======== SOURCE INFORMATION
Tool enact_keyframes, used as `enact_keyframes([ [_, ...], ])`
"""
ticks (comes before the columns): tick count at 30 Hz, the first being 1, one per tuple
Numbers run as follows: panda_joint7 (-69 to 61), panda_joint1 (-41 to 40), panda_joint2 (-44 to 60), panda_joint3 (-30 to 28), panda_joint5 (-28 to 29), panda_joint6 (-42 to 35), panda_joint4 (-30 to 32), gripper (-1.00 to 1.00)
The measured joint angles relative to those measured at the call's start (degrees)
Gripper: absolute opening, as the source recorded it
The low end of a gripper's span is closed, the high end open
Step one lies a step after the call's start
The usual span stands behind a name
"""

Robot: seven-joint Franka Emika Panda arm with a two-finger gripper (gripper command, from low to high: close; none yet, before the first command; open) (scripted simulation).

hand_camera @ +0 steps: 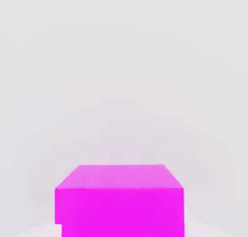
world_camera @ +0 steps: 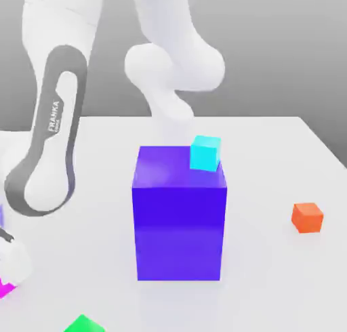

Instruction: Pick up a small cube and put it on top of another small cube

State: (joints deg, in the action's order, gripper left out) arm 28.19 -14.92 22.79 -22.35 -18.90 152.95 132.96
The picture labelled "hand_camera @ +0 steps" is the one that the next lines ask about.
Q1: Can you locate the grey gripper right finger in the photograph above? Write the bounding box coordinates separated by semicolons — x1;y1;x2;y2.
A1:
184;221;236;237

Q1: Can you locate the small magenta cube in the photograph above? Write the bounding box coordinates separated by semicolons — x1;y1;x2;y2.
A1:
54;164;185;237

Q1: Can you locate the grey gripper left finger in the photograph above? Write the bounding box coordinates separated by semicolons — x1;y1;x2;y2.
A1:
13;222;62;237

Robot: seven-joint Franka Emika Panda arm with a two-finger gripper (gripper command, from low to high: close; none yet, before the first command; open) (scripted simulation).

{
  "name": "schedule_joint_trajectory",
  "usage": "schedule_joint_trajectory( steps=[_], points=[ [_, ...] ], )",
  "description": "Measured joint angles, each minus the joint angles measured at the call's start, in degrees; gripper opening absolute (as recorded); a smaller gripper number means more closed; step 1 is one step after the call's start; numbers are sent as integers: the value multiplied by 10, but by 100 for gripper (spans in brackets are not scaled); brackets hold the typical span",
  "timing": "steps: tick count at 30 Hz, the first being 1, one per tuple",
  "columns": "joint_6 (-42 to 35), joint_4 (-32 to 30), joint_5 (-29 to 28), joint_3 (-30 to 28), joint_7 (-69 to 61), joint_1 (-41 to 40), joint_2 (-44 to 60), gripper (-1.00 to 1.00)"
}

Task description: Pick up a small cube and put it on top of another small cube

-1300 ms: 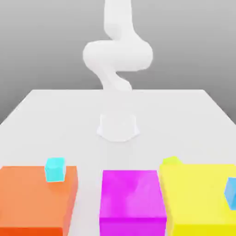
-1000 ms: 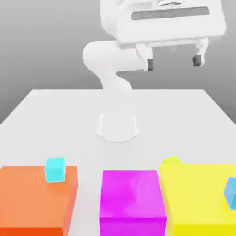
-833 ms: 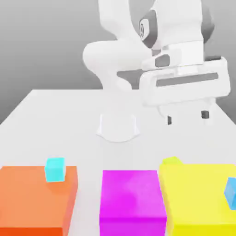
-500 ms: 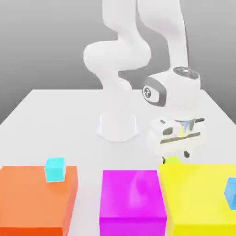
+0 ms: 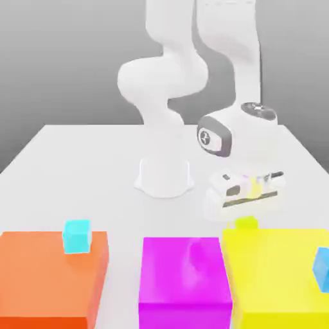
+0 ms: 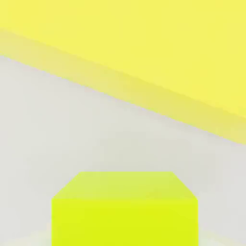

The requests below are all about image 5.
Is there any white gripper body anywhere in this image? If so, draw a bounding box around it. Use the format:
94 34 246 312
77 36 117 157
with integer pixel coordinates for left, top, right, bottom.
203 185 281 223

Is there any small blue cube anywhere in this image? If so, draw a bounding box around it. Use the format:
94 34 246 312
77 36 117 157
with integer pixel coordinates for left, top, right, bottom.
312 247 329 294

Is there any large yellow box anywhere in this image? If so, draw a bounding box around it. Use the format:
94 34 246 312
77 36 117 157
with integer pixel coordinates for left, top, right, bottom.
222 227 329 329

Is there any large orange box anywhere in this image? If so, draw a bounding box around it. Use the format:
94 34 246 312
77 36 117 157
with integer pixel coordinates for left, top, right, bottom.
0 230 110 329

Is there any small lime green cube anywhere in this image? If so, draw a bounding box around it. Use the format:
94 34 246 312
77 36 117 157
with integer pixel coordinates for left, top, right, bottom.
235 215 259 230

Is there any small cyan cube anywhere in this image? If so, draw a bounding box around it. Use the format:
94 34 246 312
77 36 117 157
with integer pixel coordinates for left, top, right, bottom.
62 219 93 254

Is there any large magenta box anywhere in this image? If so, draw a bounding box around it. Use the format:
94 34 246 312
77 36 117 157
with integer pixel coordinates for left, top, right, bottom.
================
- [ACTION ITEM]: In your copy, reproduce the data above exactly and skip every picture.

- [RESULT OF THE TASK]:
Tool enact_keyframes, used as `enact_keyframes([ [_, ...], ])`
"""
ticks (comes before the columns): tick count at 30 Hz, the first being 1, one per tuple
Numbers run as follows: panda_joint7 (-69 to 61), panda_joint1 (-41 to 40), panda_joint2 (-44 to 60), panda_joint3 (-30 to 28), panda_joint5 (-28 to 29), panda_joint6 (-42 to 35), panda_joint4 (-30 to 32), gripper (-1.00 to 1.00)
The measured joint angles relative to those measured at the call's start (degrees)
Gripper: absolute opening, as the source recorded it
The low end of a gripper's span is closed, the high end open
Step one lies a step after the call's start
The usual span stands behind a name
"""

Robot: seven-joint Franka Emika Panda arm with a two-finger gripper (gripper command, from low to high: close; none yet, before the first command; open) (scripted simulation).

hand_camera @ +0 steps: 
world_camera @ +0 steps: 

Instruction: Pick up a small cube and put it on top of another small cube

State: (joints deg, in the action's order, gripper left out) arm 28.19 -14.92 22.79 -22.35 -18.90 152.95 132.96
The picture labelled "hand_camera @ +0 steps" is the one that the next lines ask about.
Q1: Can you locate the grey gripper right finger in the photograph above? Write the bounding box coordinates separated by semicolons — x1;y1;x2;y2.
A1:
184;221;236;237

Q1: Can you locate the small magenta cube in the photograph above? Write the bounding box coordinates separated by semicolons — x1;y1;x2;y2.
A1:
54;164;185;237

Q1: Can you locate the grey gripper left finger in the photograph above? Write the bounding box coordinates separated by semicolons — x1;y1;x2;y2.
A1:
13;222;62;237

Robot: seven-joint Franka Emika Panda arm with a two-finger gripper (gripper command, from low to high: close; none yet, before the first command; open) (scripted simulation).

{
  "name": "schedule_joint_trajectory",
  "usage": "schedule_joint_trajectory( steps=[_], points=[ [_, ...] ], )",
  "description": "Measured joint angles, each minus the joint angles measured at the call's start, in degrees; gripper opening absolute (as recorded); a smaller gripper number means more closed; step 1 is one step after the call's start; numbers are sent as integers: the value multiplied by 10, but by 100 for gripper (spans in brackets are not scaled); brackets hold the typical span",
  "timing": "steps: tick count at 30 Hz, the first being 1, one per tuple",
  "columns": "joint_6 (-42 to 35), joint_4 (-32 to 30), joint_5 (-29 to 28), joint_3 (-30 to 28), joint_7 (-69 to 61), joint_1 (-41 to 40), joint_2 (-44 to 60), gripper (-1.00 to 1.00)"
}

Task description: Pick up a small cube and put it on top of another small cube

-1300 ms: 
-1000 ms: 
-833 ms: 
-500 ms: 
+0 ms: 
+0 ms: 

The requests below are all about image 5.
Is there any white gripper body anywhere in this image? If so, draw a bounding box around it. Use the format:
94 34 246 312
77 36 117 157
with integer pixel coordinates for left, top, right, bottom.
203 185 281 223

Is there any small blue cube anywhere in this image? If so, draw a bounding box around it. Use the format:
94 34 246 312
77 36 117 157
with integer pixel coordinates for left, top, right, bottom.
312 247 329 294

Is there any large yellow box anywhere in this image? If so, draw a bounding box around it. Use the format:
94 34 246 312
77 36 117 157
with integer pixel coordinates for left, top, right, bottom.
222 227 329 329

Is there any large orange box anywhere in this image? If so, draw a bounding box around it. Use the format:
94 34 246 312
77 36 117 157
with integer pixel coordinates for left, top, right, bottom.
0 230 110 329

Is there any small lime green cube anywhere in this image? If so, draw a bounding box around it. Use the format:
94 34 246 312
77 36 117 157
with integer pixel coordinates for left, top, right, bottom.
235 215 259 230

Is there any small cyan cube anywhere in this image? If so, draw a bounding box around it. Use the format:
94 34 246 312
77 36 117 157
with integer pixel coordinates for left, top, right, bottom.
62 219 93 254

Is there any large magenta box anywhere in this image? If so, draw a bounding box around it. Use the format:
94 34 246 312
77 36 117 157
with integer pixel coordinates for left, top, right, bottom.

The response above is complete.